Todos os anos, serão investidos mais de 600 mil milhões de dólares em petróleo e gás — enquanto o mundo se afasta mais dos seus objetivos climáticos. 

A resposta depende de os países considerarem ou não que a dependência das cadeias de abastecimento chinesas para a tecnologia de energia limpa comporta os mesmos riscos de segurança energética que a dependência do petróleo e do gás importados. Em caso afirmativo, e se fizerem questão de produzir essas tecnologias limpas internamente, então os custos vão aumentar e a sua difusão vai abrandar.

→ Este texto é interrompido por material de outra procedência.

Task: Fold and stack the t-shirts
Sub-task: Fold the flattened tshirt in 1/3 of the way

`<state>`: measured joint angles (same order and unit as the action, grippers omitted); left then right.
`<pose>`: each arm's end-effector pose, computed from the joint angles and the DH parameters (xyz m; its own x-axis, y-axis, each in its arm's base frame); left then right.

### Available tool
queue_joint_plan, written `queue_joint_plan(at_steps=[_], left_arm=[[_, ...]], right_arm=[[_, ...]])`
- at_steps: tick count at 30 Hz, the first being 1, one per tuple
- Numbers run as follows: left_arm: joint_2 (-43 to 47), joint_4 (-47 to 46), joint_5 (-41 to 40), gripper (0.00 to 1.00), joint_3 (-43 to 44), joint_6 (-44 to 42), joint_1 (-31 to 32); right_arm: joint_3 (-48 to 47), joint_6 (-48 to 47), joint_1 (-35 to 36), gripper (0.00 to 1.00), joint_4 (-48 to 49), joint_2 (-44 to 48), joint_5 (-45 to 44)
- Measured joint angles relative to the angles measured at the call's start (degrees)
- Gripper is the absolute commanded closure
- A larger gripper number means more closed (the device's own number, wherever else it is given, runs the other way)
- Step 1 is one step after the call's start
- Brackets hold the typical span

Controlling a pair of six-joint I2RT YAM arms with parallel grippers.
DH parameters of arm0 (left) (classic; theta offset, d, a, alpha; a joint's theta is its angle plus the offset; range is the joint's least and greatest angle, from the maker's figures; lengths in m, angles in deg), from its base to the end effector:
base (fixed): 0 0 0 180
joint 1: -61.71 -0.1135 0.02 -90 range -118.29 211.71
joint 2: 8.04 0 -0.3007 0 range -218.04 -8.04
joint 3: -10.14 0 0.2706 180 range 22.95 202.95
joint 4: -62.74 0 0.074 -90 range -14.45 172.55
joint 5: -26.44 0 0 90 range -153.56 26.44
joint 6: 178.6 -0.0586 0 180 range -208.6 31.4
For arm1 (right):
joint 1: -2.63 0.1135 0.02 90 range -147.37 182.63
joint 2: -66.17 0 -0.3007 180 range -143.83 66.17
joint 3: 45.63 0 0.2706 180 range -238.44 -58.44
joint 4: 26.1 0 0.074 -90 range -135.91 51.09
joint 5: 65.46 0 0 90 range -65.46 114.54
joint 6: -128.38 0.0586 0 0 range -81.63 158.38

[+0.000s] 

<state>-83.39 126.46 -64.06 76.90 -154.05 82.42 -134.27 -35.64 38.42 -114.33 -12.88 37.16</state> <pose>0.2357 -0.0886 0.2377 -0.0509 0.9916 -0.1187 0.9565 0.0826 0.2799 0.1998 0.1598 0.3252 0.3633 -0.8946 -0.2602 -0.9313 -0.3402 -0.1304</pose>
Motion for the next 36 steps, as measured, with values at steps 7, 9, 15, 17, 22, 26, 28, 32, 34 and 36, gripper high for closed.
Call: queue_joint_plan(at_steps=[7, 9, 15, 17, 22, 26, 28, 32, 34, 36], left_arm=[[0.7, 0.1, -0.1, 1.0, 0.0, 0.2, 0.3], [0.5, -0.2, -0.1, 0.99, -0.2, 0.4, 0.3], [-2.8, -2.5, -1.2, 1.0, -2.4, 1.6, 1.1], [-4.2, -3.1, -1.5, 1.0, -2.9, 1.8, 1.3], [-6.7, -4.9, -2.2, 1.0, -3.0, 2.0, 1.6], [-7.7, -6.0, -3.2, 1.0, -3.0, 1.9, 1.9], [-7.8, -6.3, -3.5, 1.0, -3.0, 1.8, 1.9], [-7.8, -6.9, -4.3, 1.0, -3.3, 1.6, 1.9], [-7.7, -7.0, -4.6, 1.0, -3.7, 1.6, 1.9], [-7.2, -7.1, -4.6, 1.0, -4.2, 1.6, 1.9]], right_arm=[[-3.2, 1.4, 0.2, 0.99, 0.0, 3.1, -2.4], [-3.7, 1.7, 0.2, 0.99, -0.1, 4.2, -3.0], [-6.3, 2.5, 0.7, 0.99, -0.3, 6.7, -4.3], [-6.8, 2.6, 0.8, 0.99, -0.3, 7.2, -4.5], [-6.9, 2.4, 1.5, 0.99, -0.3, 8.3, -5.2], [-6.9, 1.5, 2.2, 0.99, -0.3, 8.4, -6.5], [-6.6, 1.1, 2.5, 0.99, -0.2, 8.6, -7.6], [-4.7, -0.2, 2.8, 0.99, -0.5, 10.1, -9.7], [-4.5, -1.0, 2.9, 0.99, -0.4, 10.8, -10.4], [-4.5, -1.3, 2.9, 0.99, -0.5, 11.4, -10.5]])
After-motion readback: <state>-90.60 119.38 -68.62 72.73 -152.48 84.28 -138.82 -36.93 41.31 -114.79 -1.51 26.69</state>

Há menos diferenças entre os dois principais cenários previstos pela AIE do que sugerem as manchetes, as quais têm destacado a questão de saber se a procura de petróleo vai estabilizar daqui a uma década ou se, pelo contrário, vai aumentar mais 10% até meados do século.

Em ambos os cenários, o consumo de energia aumenta, a eletrificação acelera, as energias renováveis desenvolvem-se mais depressa do que quaisquer outras e, todos os anos, serão investidos mais de 600 mil milhões de dólares em petróleo e gás — enquanto o mundo se afasta mais dos seus objetivos climáticos. 

Nenhuma das trajetórias dos cenários desenhados pela AIE se vai desenrolar exatamente como previsto. Contudo, tendo em conta o ritmo da inovação tecnológica, as potenciais mudanças sociais e políticas e a constante reconfiguração da geopolítica energética, seria um erro ainda maior imaginar que o futuro será muito semelhante ao presente.